Early philosophers thought a lot about attention. Nicolas Malebranche believed attention was needed to keep our thoughts organized. Gottfried Wilhelm Leibniz introduced the idea of "apperception," which is how new experiences connect with what you already know. He also talked about attention being either automatic (like a reflex) or voluntary (when you choose to focus).

Early thinkers also debated how much we can pay attention to at once. Some thought we could only focus on one thing, but Sir William Hamilton, 9th Baronet suggested we could pay attention to a few things at a time, like holding a handful of marbles.

From 1860 to 1909: The Start of Experiments

This period brought attention studies into the scientific lab. Wilhelm Wundt, who started the first psychology lab, measured how fast people could process information. He realized that the time it took to switch attention from one thing to another was important.

Franciscus Donders used "mental chronometry" (measuring mental processing speed) to study attention. He measured how long it took to identify something and choose a response.

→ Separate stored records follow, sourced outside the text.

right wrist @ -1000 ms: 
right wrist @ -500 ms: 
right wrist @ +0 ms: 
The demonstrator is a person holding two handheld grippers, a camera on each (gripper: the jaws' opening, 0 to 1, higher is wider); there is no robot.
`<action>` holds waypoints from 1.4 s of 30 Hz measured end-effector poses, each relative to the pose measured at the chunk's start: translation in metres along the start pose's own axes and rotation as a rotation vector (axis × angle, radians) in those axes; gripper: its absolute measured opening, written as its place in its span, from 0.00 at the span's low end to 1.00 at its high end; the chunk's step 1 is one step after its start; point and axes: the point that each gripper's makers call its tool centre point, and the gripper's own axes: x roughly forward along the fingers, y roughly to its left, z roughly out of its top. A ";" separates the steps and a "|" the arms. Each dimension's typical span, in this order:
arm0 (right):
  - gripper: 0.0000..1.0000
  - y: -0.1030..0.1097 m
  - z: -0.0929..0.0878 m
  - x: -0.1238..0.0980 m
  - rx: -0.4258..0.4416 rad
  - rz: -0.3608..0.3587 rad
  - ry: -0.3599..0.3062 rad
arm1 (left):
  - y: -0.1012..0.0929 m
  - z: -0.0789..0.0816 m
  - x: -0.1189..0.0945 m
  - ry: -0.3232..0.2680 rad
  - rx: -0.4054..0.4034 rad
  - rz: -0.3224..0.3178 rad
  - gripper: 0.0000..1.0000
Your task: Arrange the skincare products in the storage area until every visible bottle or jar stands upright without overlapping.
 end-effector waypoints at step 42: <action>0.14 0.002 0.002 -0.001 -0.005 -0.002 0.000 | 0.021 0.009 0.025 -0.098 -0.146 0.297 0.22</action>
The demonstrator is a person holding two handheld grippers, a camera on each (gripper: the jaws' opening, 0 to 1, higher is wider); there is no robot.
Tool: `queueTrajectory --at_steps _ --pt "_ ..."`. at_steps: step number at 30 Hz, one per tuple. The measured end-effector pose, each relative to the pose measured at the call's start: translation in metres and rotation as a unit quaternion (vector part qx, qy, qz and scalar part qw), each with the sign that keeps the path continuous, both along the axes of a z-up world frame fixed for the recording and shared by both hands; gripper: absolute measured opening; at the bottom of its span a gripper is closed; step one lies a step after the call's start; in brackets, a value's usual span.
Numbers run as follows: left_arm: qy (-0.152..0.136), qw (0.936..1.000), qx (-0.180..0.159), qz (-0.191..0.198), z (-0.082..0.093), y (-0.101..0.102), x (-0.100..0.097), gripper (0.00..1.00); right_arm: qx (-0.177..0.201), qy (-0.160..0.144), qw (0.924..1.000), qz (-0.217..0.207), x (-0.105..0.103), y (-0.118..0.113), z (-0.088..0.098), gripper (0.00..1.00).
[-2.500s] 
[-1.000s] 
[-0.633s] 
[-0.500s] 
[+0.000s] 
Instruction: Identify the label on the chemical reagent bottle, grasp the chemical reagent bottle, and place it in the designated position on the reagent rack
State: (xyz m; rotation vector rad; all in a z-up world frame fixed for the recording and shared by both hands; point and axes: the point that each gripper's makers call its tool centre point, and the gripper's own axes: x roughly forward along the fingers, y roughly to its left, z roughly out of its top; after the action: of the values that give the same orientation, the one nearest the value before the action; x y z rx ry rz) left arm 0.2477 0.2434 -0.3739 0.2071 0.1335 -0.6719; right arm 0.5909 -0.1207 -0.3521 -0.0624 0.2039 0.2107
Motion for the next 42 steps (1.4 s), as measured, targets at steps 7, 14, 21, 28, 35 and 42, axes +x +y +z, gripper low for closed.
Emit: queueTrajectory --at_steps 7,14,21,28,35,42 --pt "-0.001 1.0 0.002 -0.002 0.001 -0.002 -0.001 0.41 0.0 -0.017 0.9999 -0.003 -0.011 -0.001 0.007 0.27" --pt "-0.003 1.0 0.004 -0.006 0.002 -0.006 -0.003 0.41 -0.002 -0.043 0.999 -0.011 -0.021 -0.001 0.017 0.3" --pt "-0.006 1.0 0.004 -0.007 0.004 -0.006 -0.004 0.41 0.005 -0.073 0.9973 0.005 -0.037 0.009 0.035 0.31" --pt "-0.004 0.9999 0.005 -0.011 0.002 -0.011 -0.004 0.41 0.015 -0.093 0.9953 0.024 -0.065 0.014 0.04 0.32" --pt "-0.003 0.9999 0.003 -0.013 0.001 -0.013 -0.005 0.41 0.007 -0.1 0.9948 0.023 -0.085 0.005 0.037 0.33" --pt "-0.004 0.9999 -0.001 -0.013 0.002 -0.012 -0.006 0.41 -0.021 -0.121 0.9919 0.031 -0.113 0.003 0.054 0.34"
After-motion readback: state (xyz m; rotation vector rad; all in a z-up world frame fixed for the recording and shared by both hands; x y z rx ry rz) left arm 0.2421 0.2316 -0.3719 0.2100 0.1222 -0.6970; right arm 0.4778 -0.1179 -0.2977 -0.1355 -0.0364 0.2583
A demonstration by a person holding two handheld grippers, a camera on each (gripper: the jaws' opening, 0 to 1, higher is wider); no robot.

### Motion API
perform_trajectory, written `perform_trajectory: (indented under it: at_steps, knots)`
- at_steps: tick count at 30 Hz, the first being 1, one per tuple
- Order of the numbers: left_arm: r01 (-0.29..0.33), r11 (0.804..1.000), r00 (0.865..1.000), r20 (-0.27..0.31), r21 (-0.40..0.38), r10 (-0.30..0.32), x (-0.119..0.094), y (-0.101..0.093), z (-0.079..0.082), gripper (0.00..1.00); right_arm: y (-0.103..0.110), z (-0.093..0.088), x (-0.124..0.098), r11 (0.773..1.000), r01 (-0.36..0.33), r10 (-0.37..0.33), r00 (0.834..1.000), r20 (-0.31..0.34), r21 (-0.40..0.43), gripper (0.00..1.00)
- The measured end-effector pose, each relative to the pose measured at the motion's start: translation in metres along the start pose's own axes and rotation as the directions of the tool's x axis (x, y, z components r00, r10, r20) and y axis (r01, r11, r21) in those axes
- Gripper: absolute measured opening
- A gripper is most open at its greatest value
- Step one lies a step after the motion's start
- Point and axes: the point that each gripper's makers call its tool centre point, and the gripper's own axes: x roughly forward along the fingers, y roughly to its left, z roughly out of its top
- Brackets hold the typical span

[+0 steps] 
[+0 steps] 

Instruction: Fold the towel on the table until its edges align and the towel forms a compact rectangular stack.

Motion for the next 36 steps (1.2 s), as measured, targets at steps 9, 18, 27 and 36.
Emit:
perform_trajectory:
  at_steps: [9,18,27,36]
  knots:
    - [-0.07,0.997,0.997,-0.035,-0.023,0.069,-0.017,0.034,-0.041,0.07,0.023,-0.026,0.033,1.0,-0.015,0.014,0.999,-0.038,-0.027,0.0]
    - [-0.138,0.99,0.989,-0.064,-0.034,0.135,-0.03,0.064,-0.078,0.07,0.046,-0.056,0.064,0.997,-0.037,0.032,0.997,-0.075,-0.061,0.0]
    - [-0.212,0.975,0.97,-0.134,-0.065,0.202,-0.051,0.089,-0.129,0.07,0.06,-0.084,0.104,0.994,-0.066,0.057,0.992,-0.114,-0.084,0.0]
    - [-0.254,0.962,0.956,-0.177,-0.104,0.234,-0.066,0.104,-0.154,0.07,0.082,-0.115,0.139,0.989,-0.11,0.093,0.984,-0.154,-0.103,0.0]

Hermann von Helmholtz showed that you could focus on one part of something (like a letter in a word) while still being aware of the other parts.

William James, a famous psychologist, wrote in 1890 that "Everyone knows what attention is." He described it as focusing your mind on one thing out of many possibilities, and how it means ignoring other things to deal with what you're focusing on. He also talked about different types of attention, like focusing on things you can see versus things you can only imagine.

From 1910 to 1949: A Quiet Time for Attention Research

During this time, less research was done on attention as other areas of psychology became more popular. However, some important discoveries were still made.

  • In 1927, Jersild studied "mental set and shift," showing that it takes longer to switch between different types of tasks.
  • In 1931, Telford discovered the "psychological refractory period," meaning there's a short delay after your brain processes one thing before it can fully process another.
  • In 1935, John Ridley Stroop created the famous Stroop Effect task. In this task, you see words like "BLUE" printed in a different color ink, like red. You have to say the color of the ink, not the word. It's much harder and slower because your brain automatically reads the word, which conflicts with naming the color.

From 1950 to 1974: The Cognitive Revolution and Renewed Interest

In the 1950s, psychologists became very interested in attention again. They started studying how our brains process information, even if we can't directly see those processes.

A key moment was Colin Cherry's study of the "cocktail party effect" in 1953. He wondered how people at a noisy party could focus on one conversation and ignore all the others. He did experiments where people listened to different messages in each ear through headphones and had to focus on just one.

This led to theories like Donald Broadbent's "Filter Model," which suggested that our brain filters out unwanted information very early on. Later, other scientists like Anne Treisman and Deutsch & Norman proposed different ideas, leading to a big debate about whether we filter information early or process it all first and then select what to pay attention to.